Taking a Deep Breath: Enhancing Language Modeling of Large Language Models with Sentinel Tokens
This addresses a bottleneck in long-context modeling for LLMs, offering an incremental improvement for applications requiring extended text processing.
The paper tackles the problem of performance degradation in Transformer-based large language models when handling long-term contexts by proposing a method that inserts sentinel tokens to summarize information from text chunks, resulting in validated superiority on language modeling and downstream tasks.

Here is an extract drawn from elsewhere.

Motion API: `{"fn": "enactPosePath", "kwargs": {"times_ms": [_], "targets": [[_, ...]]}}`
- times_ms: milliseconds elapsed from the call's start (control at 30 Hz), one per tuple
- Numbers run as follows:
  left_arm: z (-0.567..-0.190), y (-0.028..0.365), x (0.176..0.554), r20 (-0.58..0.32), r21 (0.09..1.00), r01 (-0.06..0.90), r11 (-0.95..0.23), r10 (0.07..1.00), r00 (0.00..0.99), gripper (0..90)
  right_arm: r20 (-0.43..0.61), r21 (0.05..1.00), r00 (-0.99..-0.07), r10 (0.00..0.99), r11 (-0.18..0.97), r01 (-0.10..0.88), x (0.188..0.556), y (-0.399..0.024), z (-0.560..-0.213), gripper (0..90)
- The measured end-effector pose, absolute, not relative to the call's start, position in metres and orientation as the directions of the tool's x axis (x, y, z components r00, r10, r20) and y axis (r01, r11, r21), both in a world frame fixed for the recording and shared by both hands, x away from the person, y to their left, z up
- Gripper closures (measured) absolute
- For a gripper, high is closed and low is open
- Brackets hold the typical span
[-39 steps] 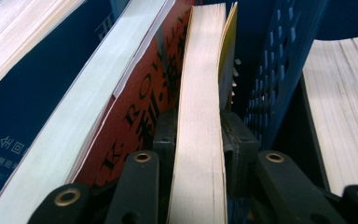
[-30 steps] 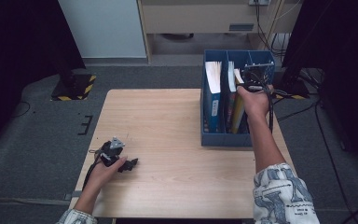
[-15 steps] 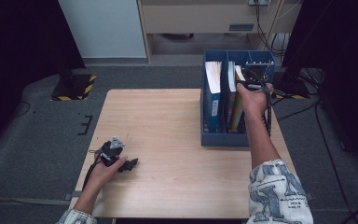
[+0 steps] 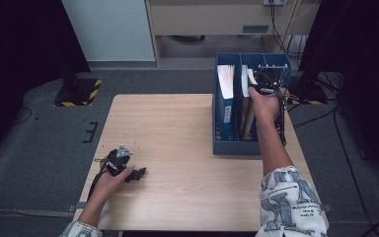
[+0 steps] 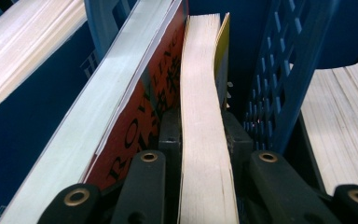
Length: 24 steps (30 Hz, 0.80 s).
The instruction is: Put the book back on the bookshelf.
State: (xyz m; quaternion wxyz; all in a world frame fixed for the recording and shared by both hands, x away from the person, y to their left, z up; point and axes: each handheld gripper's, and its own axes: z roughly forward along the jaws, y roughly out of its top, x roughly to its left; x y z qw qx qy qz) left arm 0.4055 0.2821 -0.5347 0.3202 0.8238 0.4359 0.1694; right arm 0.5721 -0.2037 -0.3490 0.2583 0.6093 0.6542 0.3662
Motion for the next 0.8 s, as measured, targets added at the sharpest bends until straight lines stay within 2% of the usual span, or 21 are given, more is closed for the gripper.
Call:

Large language models (LLMs) have shown promising efficacy across various tasks, becoming powerful tools in numerous aspects of human life. However, Transformer-based LLMs suffer a performance degradation when modeling long-term contexts due to they discard some information to reduce computational overhead. In this work, we propose a simple yet effective method to enable LLMs to take a deep breath, encouraging them to summarize information contained within discrete text chunks. Specifically, we segment the text into multiple chunks and insert special token <SR> at the end of each chunk. We then modify the attention mask to integrate the chunk's information into the corresponding <SR> token. This facilitates LLMs to interpret information not only from historical individual tokens but also from the <SR> token, aggregating the chunk's semantic information. Experiments on language modeling and out-of-domain downstream tasks validate the superiority of our approach.